In this post, we take a look at a technique proposed by Amin Farajian et al. (2017), which consists of adapting the model on-the-fly for each source sentence with similar sentence pairs retrieved from the training corpus. This technique actually also works very well as micro-adaptation in a closed-domain scenario.
Adaptive adaptation
A standard domain adaptation method for Neural MT models consists of training a model on a large amount of generic data and resuming the training on in-domain data, usually available in a much smaller amount. Farajian et al. apply this technique updating the model on-the-fly for each source sentence, with a few (or even only one) in-domain sentence pairs. These sentence pairs are retrieved from the training corpus by information retrieval techniques based on the similarity of the source side with the source sentence.

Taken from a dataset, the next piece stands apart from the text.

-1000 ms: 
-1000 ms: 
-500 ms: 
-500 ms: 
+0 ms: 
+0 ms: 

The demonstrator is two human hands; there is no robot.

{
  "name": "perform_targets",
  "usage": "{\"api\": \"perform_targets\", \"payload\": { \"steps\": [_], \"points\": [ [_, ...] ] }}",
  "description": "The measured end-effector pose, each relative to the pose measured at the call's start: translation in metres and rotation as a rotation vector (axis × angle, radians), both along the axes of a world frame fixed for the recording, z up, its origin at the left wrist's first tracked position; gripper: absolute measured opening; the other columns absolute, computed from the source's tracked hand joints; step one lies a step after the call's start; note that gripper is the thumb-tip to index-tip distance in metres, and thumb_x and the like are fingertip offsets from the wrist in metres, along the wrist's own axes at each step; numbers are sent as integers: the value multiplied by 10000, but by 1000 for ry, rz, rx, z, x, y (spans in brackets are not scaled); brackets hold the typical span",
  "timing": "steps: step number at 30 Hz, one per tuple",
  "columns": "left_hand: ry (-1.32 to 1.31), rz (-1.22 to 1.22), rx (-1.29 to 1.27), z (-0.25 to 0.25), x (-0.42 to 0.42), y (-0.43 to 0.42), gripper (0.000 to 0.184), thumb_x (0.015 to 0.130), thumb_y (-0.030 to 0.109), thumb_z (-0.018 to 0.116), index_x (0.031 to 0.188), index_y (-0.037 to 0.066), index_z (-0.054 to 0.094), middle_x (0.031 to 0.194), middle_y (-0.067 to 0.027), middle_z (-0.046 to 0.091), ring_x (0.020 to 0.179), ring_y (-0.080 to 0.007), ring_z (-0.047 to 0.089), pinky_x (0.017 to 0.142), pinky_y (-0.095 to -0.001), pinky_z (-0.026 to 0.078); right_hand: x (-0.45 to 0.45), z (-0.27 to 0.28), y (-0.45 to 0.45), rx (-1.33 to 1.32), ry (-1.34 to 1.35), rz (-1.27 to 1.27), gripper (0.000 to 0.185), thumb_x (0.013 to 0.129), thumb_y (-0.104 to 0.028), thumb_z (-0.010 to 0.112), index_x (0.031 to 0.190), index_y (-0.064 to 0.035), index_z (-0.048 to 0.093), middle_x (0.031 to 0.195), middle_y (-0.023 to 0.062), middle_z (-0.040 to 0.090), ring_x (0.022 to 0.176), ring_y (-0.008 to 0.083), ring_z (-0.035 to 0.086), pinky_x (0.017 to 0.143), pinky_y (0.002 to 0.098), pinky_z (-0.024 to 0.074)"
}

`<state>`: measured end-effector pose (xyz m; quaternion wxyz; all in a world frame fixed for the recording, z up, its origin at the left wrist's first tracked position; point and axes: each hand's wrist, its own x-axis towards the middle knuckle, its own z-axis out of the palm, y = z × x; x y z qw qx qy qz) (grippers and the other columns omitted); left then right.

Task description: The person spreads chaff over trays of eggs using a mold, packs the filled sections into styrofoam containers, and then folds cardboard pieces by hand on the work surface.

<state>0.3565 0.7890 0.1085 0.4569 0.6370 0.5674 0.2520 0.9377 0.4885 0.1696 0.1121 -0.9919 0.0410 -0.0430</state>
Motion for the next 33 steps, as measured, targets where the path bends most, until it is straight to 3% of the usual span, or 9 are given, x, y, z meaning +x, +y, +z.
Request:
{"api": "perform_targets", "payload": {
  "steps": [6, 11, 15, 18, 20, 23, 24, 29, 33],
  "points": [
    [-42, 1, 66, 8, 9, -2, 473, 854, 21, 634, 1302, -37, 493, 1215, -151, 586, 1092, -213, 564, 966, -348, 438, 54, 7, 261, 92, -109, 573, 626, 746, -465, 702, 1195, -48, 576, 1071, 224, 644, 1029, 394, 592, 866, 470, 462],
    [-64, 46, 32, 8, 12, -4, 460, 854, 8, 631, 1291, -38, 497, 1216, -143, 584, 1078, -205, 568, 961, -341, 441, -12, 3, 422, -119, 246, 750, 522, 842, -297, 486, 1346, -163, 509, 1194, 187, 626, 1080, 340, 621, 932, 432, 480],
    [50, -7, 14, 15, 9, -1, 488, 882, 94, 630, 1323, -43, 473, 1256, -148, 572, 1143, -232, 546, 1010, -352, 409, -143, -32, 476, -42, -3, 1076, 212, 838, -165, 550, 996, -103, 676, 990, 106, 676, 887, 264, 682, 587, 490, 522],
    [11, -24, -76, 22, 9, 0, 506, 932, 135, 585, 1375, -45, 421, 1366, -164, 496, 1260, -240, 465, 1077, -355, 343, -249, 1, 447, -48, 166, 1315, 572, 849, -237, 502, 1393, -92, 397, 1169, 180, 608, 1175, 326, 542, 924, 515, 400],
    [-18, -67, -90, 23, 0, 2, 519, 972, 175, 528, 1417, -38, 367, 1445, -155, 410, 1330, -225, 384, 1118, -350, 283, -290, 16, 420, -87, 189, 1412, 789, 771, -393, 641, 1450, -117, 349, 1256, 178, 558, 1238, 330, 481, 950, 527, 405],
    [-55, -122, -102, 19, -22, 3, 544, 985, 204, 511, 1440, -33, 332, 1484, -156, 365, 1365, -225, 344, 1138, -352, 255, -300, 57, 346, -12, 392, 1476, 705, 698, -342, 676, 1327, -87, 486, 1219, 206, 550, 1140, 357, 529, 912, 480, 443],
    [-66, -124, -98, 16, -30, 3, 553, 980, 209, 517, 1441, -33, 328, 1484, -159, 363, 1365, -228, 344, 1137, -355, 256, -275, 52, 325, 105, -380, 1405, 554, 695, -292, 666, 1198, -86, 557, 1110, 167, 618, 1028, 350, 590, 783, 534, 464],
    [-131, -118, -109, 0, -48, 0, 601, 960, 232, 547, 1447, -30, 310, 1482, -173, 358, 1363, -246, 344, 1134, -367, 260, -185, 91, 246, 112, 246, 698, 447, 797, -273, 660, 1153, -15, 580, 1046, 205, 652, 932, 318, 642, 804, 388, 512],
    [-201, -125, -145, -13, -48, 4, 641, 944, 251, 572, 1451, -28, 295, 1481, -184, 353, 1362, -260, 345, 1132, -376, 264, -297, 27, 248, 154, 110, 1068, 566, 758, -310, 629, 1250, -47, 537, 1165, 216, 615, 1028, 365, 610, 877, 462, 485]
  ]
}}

The authors argue that the higher the similarity, the more useful are the retrieved sentence pairs for adaptation. On the contrary, a retrieved sentence pair that is very different from the source sentence cannot be considered in-domain and is not expected to be useful for adaptation. To benefit from this, the amplitude of the model update steps, controlled by hyper-parameters like the number of iterations and the learning rate, is adjusted dynamically for each sentence. The parameter values in each similarity range were determined by plots of the BLEU score gain versus each of these parameters. The results confirmed the intuition that the learning rate and the number of iterations should be proportional to the similarity.
Promising initial results
This technique allows us to perform adaptation to any domain, provided sentence pairs similar to the source sentence can be found in the training data. It thus yields small improvements on generic tasks in which sentences are usually not very similar, but huge gains in specific domains with repeated constructions. In the paper, Farajian et al. report 0.3 BLEU points improvement with respect to the non-adapted model on the generic WMT task (mostly news), and more than 10 BLEU points on specific tasks such as ECB (financial), JRC (legal) or KDE4 (IT). The on-the-fly technique also outperforms, in most domains, the model adapted with all available in-domain data.
The main drawback of the method is a reduction of translation speed, especially on CPU. The retrieval of similar sentence pairs in the training corpus is fast, but adapting the Neural MT model on CPU can take up to 1 or 2 seconds for each sentence.